We saw it at the cafe in North Bend that didn’t mandate masks. It surfaced again in a Mendocino coffee shop, where a family flatly refused to wear face coverings. We felt it at the diner in Klamath where the waitress and cooks and customers–all maskless–stopped and stared at us like we’d walked in from an alternate reality.

We could feel the frustration–the frustration at the mixed messaging, at the constant changes. The frustration that businesses and individuals often feel when they’re left to figure it out on their own.

Mostly we saw people trying to make it work–they followed local guidelines, they put up signs. They adapted.

But everywhere we went, whatever the response, we could feel the fatigue, we could see the desire for normalcy. We could see the longing for things to get back to the way they were.

Everywhere we went, we could see that people just wanted to live their lives.

Social Distancing

We walked the last three blocks. After being out on country roads for so long, all the cars rushing around and hunting for parking, the delivery trucks occupying half the street with their flashers on, the pedestrians looking down at their phones, the urban bikers ignoring traffic signals–it all seemed so overwhelming.

When we found the apartment, actually got inside, and leaned the bikes in the entry hall, we hugged.

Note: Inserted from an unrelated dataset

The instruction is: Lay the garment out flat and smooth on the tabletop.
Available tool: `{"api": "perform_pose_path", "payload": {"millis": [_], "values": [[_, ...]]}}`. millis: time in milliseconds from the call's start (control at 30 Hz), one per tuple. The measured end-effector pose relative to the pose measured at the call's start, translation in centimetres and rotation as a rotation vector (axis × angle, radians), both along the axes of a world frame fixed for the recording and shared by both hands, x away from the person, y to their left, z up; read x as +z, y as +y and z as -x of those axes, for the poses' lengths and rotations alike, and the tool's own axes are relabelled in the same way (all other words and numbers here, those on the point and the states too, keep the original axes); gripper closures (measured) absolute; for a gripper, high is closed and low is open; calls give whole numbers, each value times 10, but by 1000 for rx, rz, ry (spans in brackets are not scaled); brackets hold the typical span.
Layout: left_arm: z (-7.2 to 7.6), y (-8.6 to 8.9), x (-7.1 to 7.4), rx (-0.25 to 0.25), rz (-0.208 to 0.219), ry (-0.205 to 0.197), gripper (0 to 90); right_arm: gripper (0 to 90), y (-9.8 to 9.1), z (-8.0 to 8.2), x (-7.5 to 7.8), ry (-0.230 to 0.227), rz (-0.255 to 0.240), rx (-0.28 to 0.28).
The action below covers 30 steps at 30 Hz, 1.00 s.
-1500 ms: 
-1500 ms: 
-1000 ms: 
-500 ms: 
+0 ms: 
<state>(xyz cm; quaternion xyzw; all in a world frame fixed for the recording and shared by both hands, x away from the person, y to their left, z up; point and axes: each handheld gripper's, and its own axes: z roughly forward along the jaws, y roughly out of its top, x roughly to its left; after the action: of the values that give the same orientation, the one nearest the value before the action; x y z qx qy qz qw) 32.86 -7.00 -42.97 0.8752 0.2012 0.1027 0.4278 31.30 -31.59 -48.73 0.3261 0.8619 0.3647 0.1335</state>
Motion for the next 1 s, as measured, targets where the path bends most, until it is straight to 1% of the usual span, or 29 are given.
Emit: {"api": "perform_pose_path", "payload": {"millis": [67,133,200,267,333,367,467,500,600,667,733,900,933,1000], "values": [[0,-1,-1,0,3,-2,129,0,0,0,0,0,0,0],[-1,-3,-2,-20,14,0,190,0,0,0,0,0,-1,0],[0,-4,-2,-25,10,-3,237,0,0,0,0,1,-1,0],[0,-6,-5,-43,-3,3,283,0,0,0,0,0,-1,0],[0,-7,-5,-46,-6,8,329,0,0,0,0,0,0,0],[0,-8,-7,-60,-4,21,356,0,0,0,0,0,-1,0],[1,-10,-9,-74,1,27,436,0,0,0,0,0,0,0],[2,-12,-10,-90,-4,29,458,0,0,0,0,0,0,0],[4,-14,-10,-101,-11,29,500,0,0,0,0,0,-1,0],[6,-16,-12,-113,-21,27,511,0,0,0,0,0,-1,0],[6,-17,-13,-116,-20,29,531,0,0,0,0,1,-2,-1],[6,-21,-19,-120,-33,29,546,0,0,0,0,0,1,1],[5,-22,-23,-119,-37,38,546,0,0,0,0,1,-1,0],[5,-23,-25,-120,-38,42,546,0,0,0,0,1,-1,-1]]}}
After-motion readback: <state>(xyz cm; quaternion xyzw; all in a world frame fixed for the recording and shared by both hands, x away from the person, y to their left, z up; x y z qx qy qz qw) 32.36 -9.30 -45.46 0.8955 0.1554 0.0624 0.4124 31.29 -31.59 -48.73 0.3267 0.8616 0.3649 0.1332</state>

“We made it,” I said. “We made it.”

We’d resolved to explore the City on foot today and tomorrow, to avoid the stress of navigating SF on wheels. We changed into dry clothes and headed out to find lunch.

Before walking out the door, we paused, and looked at our bikes. They stood there against the wall. And we left.

CLASSROOM APPLICATION

Our attitudes towards the virus and the way we’ve adapted are strongly influenced by our social environments and cultures. Consider how the pandemic has changed the way you view space, time, and people.

  • Compare and Contrast: How has COVID-19 changed your social perceptions? Compare and contrast attitudes you’ve seen before and during the pandemic regarding personal space, punctuality, and how people interact with public areas.
  • Create a Vlog: Pretend to be a Professor of Human Geography 30 years in the future preparing a lesson on the coronavirus pandemic. Discuss how social practices and life have changed in your community as a result of the pandemic. 
  • • Creative Writing: Pick a favorite song and rewrite the lyrics to reflect the changes you’ve had to make as a result of the pandemic. How have these changes affected your perception of life before the COVID-19?